The specimen was a member of a group of extinct marine reptiles called ichthyosaurs. Researchers say the creature helps to fill in a gap in the fossil record during the Middle Jurassic period, which lasted from about 176 million to 161 million years ago.
“It’s one of a select few specimens of that age in the world,” said Stephen Brusatte, a paleontologist at the University of Edinburgh and co-author of the study, published today (Jan. 12) in the Scottish Journal of Geology. Not only that, but “this is the first time we have something distinctly Scottish,” Brusatte added.

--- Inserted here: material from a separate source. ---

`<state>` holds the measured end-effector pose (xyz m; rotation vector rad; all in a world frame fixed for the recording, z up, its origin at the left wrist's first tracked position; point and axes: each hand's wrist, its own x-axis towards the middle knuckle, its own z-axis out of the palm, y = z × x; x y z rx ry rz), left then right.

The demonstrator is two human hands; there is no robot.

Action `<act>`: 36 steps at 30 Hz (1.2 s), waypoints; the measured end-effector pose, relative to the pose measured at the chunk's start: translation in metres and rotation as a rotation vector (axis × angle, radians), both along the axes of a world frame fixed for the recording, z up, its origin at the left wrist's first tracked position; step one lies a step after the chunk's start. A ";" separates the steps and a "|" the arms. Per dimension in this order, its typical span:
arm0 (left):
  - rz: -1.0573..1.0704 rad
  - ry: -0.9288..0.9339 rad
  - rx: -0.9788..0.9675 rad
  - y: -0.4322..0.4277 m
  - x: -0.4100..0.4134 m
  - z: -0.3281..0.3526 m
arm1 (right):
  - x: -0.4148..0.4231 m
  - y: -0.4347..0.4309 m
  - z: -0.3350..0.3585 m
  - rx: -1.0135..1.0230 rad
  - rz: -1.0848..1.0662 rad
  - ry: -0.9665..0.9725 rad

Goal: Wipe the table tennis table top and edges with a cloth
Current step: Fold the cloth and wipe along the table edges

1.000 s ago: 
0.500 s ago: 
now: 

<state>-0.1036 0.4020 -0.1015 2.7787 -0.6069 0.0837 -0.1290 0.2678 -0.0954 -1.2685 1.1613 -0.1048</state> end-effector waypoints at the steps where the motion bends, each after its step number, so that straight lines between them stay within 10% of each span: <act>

Ichthyosaurs were predatory reptiles that ruled the oceans during the time of the dinosaurs, before large sharks and whales came on the scene. The first ichthyosaurs ever discovered were found in England, and some of the same kinds of rocks where fossils of these animals were found exist in Scotland, Brusatte told Live Science. Researchers suspected the fossils were there, and bits and pieces had been found, but no ichthyosaur fossils were reported in Scotland until now.
The specimens in the study were found by an amateur fossil collector named Brian Shawcross. Instead of taking the specimen home, Shawcross donated it to a museum, Brusatte said. The new species — Dearcmhara shawcrossi — is named after him, as well as a Gaelic word for “marine lizard” (dearcmhara).
Brusatte and his colleagues found that the fossils contained the arm bone and vertebrae of a new ichthyosaur genus and species. The marine creature was likely about 14 feet (4.3 meters) long, or about the size of a motorboat, Brusatte said.